At 87, Buddy Guy on a mission to keep blues music alive

The blue guitarist is midway through a yearlong international farewell tour, including a stop in Rohnert Park.|

If you go

Who: Buddy Guy with Eric Gales

When: 7:30 p.m., Friday, Aug. 4

Where: Weill Hall and Lawn, Green Music Center, Sonoma State University, 1801 E. Cotati Ave., Rohnert Park

Tickets: $30 - $105

Information: gmc.sonoma.edu

Wearing a black shirt with white polka dots, Chicago blues guitarist Buddy Guy ambled onto the stage at Santa Rosa’s Luther Burbank Center last year and did what he’s been doing for more than 60 years. He knocked ’em dead.

From the first electrifying note to the last, Guy jolted the cheering crowd with his powerful playing and soulful singing.

Late in the show, Guy came down from the stage and delivered a blistering solo as he stomped in his black Pumas up and down the aisles, all the way to the back of the theater.

Carlos Santana has praised Guy’s “tenacity of tone” and said in a recent documentary that he “stands like he’s got a flamethrower, like he’s gonna torch the town.”

Guy turned 87 on July 30, saying just before his birthday that he planned to celebrate with cognac and cake.

He brings his Damn Right Farewell Tour to Sonoma State’s Green Music Center Friday. Eric Gales opens the show.

Guy is midway through a yearlong international farewell tour that’s taken him through Europe, Canada and all over the United States.

“I can play, but getting from Point A to Point B, the trips that take all day on the bus or the airport … anybody would say, that’s enough,” he told Billboard last February.

Guy doesn’t plan to lay down his guitar entirely. He said he’ll continue to play at his Chicago blues club, Buddy Guy’s Legends, and will travel occasionally to festivals, such as Jazz Fest in New Orleans.

In a career that dates to the late 1950s, Guy has won eight Grammy Awards including a Lifetime Achievement Award and Best Traditional Blues Album for last year’s “The Blues Don’t Lie.” That collection features guest vocalists Mavis Staples, Elvis Costello and James Taylor, among others.

He’s received a Kennedy Center Honor, a Presidential National Medal of Arts and was inducted by B.B. King and Eric Clapton into the Rock and Roll Hall of Fame.

Lightning strike

Christone “Kingfish” Ingram, a 24-year-old blues standout who opened for many of Guy’s shows this year, said Guy’s guitar can sound like a “lightning strike.

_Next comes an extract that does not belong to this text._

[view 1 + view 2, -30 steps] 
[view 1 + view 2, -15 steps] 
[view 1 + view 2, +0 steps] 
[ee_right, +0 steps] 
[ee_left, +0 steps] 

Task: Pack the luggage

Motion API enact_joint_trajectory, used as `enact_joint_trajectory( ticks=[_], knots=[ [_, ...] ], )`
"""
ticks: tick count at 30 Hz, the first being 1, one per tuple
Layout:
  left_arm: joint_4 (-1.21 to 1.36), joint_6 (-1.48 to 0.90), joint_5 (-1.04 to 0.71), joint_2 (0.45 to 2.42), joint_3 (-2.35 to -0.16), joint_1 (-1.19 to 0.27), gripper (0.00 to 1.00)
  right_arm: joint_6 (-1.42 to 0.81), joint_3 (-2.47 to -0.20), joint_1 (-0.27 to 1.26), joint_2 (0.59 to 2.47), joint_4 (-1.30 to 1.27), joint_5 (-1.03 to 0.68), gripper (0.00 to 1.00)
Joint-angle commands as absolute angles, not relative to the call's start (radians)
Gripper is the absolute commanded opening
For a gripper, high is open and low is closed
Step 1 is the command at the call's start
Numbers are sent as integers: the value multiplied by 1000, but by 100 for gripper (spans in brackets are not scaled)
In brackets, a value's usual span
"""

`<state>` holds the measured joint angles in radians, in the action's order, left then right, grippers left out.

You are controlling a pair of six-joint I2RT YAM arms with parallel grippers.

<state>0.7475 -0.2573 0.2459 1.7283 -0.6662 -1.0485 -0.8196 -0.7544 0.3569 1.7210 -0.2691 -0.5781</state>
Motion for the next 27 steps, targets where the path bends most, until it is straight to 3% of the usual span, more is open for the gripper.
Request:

It gives me the chills.”

Growing up in the blues hub of Clarksdale, Mississippi, Ingram feels a kinship with the man he respectfully calls “Mr. Guy.

“He’s from the South. I think a lot of people forget that,” Ingram said. “He went from Louisiana to Chicago — he took that leap of faith — that was the greatest decision ever.”

Guy’s career began after he moved from rural Louisiana to Chicago in 1957 to listen to Muddy Waters and other blues giants in the city’s smoky clubs. He just wanted to see them, but soon he was playing alongside them.

Looking back on his career in the 2021 documentary “The Blues Chase the Blues Away,” Guy recalled that he didn’t think he could be as talented as Waters or King.

But after seeing a bluesman named Guitar Slim, who Guy said was “wild and crazy,” Guy realized he could put on a show.

“I said, ‘I wanna play like B.B. King, but I want to act like Guitar Slim.’ I can’t play as good as they do, but I’m gonna go up there and kick the stands and jump off the stage,” he says in the 2021 film. “And I got attention doing that.”

Early stage fright

Given Guy’s command of the stage, it’s perhaps surprising he was once too shy to face a small audience.

As a teenager, he left his home of Lettsworth, Louisiana, and got a job at a gas station in Baton Rouge.

Inspired by John Lee Hooker’s song “Boogie Chillen,” Guy took up the guitar. He was playing at the gas station when “this big mountain of a man” heard him playing and said, “Ain’t bad,” Guy writes in his 2012 autobiography, “When I Left Home.”

The man, Big Poppa, invited him to play that night at his club, and though Guy could play and sing, when it came to facing the audience, he “just couldn’t.”

He got fired, Guy said, for the first and only time in his life.

“Funny thing about the blues: You play ’em because you got ’em,” he writes. “But when you play ’em, you lose ’em. … The blues chase the blues away.”

Soon he learned to face the audience, to own the stage and to excite crowds with his growls and stealthy moves. And he bent strings like no other guitarist had, eliciting plaintive howls from his instrument.

Bill Bowker, a longtime deejay at Santa Rosa radio station KRSH, said Guy is a “formidable force in the world of blues music.”

Host of the weekly “Blues With Bowker” show, he said Guy “just sounds so real. There’s nothing phony about his music. He’s just so good.”

Bowker said Guy creates “exciting and deep-feeling” music. “I feel the honesty and worthiness of the lyrics, the music. It’s outstanding. I’m glad he’s still here.”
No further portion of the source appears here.